Angry Punk Rockers In Classic Cars
Recently, I was discussing the intra-apocalypse game with a former player, and he brought up a point. “If the cars were wrecked by an electromagnetic pulse,” he said, “wouldn’t older cars be fine?”
The short answer is, “Yeah, probably” but let’s see if we can unpack it a bit more than that, shall we?
Strictly speaking, the characters can’t be sure there even was an EMP. They saw an immense flash of light to the north, all the lights went out, everybody concluded that game-world Seattle had become a crater. They identified the pink snow the next morning as fallout: the ash from the destruction. Totally reasonable.
After coming to those conclusions, though, they’ve seen hundred-foot tall* tripods. They’re avoiding “zombies”. I’m just saying, things might not necessarily be as they appear.
So I’m not saying it was an EMP… but it was an EMP. 😉
As a layman, it’s hard to pin down the realistic effects of EMPs. Casual research turns up a variety of possibilities. On the one hand, there’s stories about Soviet experiements during the Cold War that talks about burning out components of simple diesel engines. On the other, there’s talk of modern cars being entirely unaffected. Variables abound, but it seems that the most common effect of an EMP on cars would be to cause them to stall and require a re-start, with some needing minor repairs to be put back into working order. Lots of crazy blinking dash lights. GURPS Disasters: Meltdown and Fallout suggests a heavily penalized HT roll, or else the device in question fails until repaired, with repair rolls modified by the type of device and the quality of its surge protection.
Luckily, this isn’t a realistic apocalypse, it’s a cinematic one!
You can tell it’s a cinematic end-of-the-world, because everybody’s so hostile. In a realistic disaster, folks tend to help one another out, as best they can, but there’s a law of nature that says, in a cinematic apocalypse, people have to turn all grumpy and tribalistic. They also display an increased interest in piercings, mohawks, and punk rock fashion of all kinds. Can’t defy a law of nature.
So what does a cinematic EMP do to cars?
At the moment of the pulse, all the lights in the car go crazy, because that’s a cool visual, and then everything goes dead all at once.
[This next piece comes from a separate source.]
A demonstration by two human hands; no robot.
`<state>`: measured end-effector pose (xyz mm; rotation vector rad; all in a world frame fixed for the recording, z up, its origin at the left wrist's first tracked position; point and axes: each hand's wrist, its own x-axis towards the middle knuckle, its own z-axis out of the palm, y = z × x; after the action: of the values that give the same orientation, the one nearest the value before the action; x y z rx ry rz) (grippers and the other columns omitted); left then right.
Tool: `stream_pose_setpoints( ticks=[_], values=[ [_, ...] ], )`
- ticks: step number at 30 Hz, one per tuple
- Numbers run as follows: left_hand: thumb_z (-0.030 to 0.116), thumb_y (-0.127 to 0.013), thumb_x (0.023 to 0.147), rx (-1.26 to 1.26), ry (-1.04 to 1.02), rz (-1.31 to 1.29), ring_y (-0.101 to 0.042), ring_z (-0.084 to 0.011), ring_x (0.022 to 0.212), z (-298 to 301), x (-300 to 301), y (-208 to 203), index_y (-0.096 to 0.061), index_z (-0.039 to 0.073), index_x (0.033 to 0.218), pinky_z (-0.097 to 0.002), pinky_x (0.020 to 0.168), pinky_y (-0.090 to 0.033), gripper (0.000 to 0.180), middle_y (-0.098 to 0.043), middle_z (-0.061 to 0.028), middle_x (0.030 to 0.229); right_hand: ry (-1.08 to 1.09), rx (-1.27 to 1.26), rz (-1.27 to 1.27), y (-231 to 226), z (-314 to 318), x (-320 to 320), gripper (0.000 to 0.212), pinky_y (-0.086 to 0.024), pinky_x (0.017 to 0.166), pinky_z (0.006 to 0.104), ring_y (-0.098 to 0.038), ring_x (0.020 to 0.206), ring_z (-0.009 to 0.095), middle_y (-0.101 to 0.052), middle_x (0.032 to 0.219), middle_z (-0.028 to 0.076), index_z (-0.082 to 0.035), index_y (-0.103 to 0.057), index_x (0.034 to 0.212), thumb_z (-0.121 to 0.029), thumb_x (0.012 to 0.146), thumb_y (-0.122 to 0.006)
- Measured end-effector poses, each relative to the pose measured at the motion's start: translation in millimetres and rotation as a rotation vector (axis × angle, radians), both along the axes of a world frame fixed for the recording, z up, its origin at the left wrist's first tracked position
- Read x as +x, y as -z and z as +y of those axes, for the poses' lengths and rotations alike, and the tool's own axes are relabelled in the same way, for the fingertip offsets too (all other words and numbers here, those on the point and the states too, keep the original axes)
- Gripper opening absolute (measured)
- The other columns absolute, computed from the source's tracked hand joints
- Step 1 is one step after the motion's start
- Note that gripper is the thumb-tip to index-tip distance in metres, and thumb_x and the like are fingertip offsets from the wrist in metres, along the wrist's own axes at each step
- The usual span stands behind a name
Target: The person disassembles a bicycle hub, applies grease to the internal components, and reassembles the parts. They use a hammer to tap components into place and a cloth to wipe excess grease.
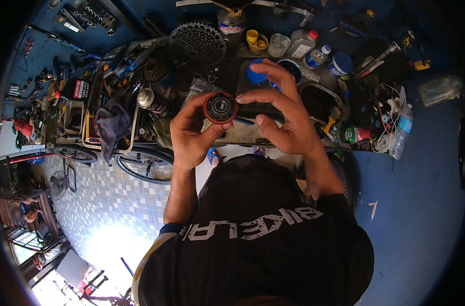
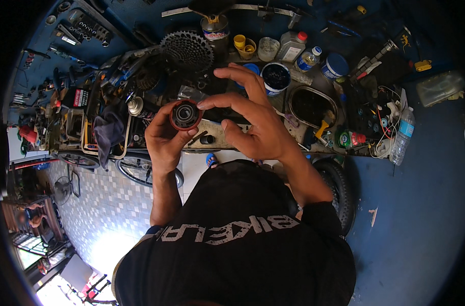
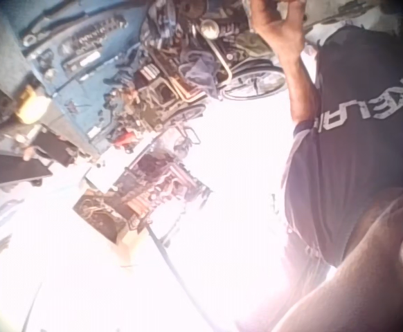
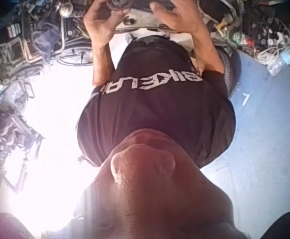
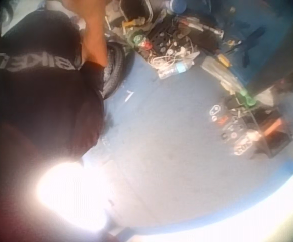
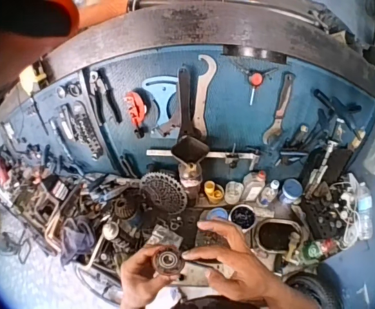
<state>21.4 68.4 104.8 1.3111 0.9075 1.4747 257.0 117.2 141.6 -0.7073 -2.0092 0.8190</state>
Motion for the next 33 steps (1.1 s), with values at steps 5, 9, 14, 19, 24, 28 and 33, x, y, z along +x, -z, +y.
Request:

This happens to everyone at the same time, so what happens next depends on the situation. Someone cruising along at a low rate of speed might be able to roll to a safe stop on the side of the street, but 60mph bumper-to-bumper traffic would convert to utter, deadly chaos.
Once the wreckage has slid to a halt, even the otherwise-undamaged cars’ electrical systems will be fried, just like every other piece of electrical equipment that the PCs have encountered. Bob was able to rebuild a generator and get it running again, so it might be possible to do the same for a car. Or, it might not be so easy, since so many cars these days incorporate sensitive electronics. Burnt-out wiring is one thing, microchips are another.
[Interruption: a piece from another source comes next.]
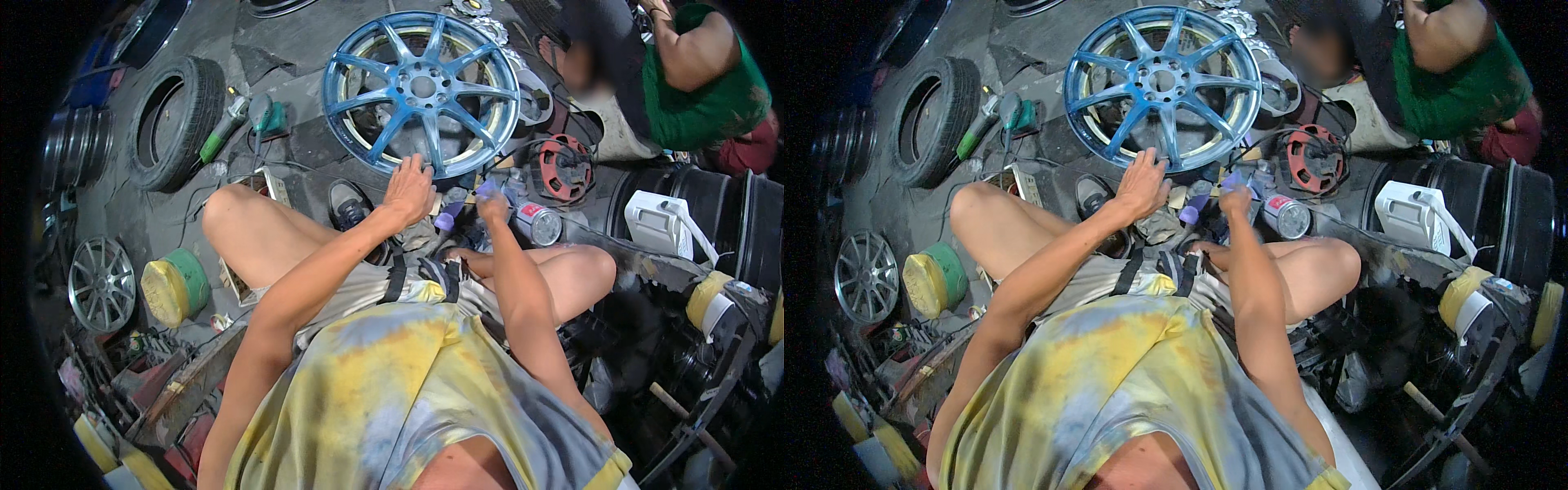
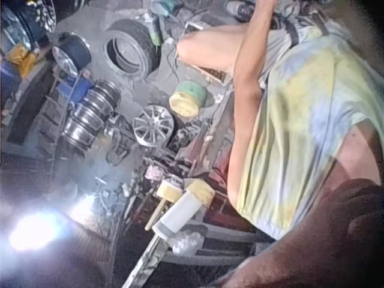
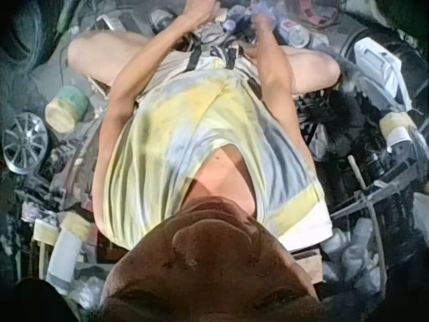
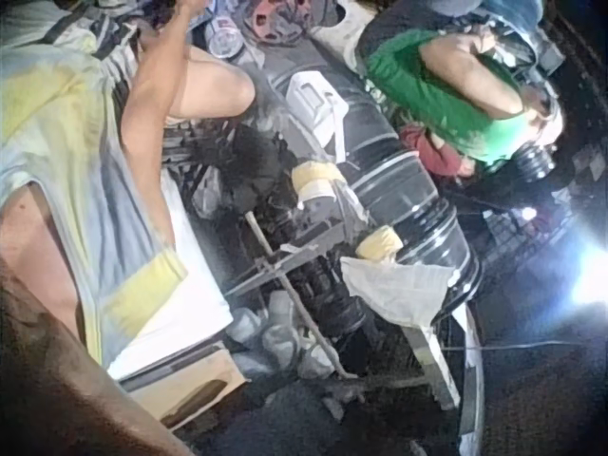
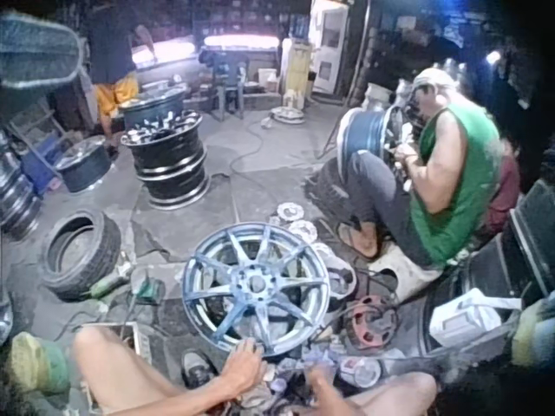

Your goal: The person scrubs a blue car wheel with a purple sponge while sitting on the floor. They repeatedly rub the spokes and rim, occasionally adjusting their grip and the wheel's position.

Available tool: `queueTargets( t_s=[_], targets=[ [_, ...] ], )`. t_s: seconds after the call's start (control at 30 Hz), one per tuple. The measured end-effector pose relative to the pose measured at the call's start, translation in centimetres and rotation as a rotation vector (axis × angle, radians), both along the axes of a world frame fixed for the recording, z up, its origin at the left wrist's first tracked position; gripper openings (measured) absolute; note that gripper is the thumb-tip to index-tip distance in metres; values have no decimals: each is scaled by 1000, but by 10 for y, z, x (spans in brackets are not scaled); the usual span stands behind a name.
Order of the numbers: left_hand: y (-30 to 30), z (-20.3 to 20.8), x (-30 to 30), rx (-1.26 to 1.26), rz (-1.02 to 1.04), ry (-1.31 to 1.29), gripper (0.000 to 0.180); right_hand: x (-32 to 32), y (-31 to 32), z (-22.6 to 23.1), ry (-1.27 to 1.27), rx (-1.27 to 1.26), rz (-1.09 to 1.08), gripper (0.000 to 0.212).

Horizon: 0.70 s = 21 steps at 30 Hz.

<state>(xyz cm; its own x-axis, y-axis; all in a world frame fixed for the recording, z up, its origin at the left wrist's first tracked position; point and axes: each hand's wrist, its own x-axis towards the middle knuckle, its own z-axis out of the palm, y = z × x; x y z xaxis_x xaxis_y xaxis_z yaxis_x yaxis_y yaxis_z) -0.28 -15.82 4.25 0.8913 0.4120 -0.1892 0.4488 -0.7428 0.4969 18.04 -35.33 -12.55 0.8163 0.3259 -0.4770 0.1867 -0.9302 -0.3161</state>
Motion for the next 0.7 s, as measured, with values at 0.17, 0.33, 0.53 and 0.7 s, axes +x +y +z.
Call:
queueTargets(
  t_s=[0.17, 0.33, 0.53, 0.7],
  targets=[
    [-4, 14, -10, 42, -29, -69, 39, 10, 10, 1, -157, -10, -137, 57],
    [-5, 10, -18, 79, -98, -31, 37, 9, 24, 4, -121, -151, -77, 52],
    [32, 12, -32, 172, -164, -42, 25, 13, 19, -4, -132, 71, -22, 33],
    [18, 21, -12, 283, -149, 79, 23, 34, 26, 18, -11, 191, -90, 22]
  ],
)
Cinematically speaking, of course cars from before the late 1960’s will still work. True or not, everybody “knows” old cars shouldn’t be affected like these new-fangled computerized contraptions! (Despite those Soviet diesel engines.) Anyway, it’s at least seven times cooler for all the post-apocalypse punk-rock cannibals to be driving ’64 Stingrays and such, than it would be if they were all in Winnebagos and hatchbacks.
* The title character from The Iron Giant is meant to be 50 feet tall, for comparison’s sake.